Using the listing below, reproduce exactly the lines from the one with "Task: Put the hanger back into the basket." through the last, with all pictures left out.
■ ■ ■
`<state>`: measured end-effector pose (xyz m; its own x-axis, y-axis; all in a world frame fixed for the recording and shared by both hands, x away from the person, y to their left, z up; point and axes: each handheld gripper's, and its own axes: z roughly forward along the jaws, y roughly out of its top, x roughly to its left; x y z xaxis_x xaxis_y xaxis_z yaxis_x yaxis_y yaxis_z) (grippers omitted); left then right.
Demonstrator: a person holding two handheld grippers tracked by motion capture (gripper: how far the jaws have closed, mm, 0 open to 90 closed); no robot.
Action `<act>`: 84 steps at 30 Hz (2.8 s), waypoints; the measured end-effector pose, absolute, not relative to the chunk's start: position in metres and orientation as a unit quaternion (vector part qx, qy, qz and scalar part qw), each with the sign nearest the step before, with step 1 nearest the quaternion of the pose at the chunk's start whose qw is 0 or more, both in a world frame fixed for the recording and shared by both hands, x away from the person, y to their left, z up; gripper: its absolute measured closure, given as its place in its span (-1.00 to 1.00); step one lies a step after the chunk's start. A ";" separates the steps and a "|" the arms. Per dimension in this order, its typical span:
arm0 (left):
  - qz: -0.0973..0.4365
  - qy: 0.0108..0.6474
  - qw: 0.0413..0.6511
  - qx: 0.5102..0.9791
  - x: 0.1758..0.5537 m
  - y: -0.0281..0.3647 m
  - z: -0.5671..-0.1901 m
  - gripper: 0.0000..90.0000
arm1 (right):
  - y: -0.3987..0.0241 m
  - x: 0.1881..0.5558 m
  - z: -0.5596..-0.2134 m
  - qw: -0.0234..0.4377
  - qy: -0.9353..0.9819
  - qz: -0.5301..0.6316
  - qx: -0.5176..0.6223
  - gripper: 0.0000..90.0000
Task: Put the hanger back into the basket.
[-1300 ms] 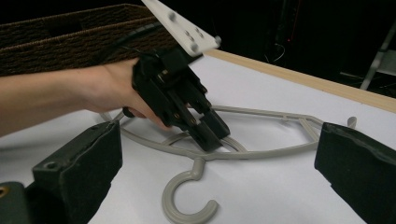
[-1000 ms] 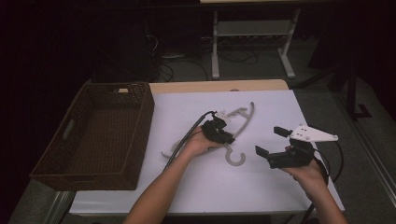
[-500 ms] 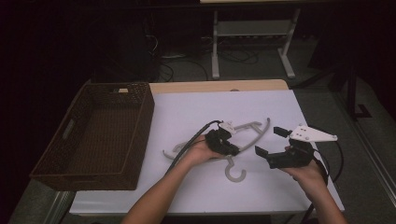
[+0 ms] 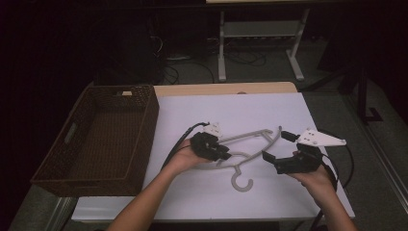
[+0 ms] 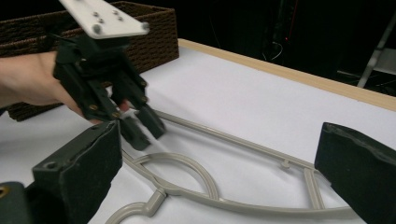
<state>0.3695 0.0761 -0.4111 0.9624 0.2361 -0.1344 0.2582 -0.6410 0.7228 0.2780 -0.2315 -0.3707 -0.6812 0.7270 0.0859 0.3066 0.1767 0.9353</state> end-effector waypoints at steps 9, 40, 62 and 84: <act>-0.009 0.139 0.385 0.913 0.355 0.109 -0.424 0.44 | -0.230 0.279 -0.372 0.195 0.744 0.535 0.350 -0.99; -0.010 0.100 0.365 0.925 0.353 0.103 -0.446 0.82 | -0.228 0.280 -0.376 0.193 0.750 0.529 0.348 -0.99; -0.017 0.131 0.404 0.905 0.351 0.109 -0.415 0.84 | -0.229 0.280 -0.376 0.193 0.748 0.530 0.351 -0.99; 0.012 0.151 0.463 0.873 0.353 0.130 -0.383 0.86 | -0.231 0.280 -0.375 0.197 0.746 0.531 0.351 -0.99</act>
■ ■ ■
» WORKED SOLUTION:
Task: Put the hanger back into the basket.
[-1300 ms] 
[-1000 ms] 
[-500 ms] 
[+0 ms] 
[+0 ms] 
<state>0.3695 0.0761 -0.4111 0.9624 0.2361 -0.1344 0.2582 -0.6410 0.7228 0.2780 -0.2315 -0.3707 -0.6812 0.7270 0.0859 0.3066 0.1767 0.9353</state> end-effector waypoints at steps 9, 40, 62 and 84: <act>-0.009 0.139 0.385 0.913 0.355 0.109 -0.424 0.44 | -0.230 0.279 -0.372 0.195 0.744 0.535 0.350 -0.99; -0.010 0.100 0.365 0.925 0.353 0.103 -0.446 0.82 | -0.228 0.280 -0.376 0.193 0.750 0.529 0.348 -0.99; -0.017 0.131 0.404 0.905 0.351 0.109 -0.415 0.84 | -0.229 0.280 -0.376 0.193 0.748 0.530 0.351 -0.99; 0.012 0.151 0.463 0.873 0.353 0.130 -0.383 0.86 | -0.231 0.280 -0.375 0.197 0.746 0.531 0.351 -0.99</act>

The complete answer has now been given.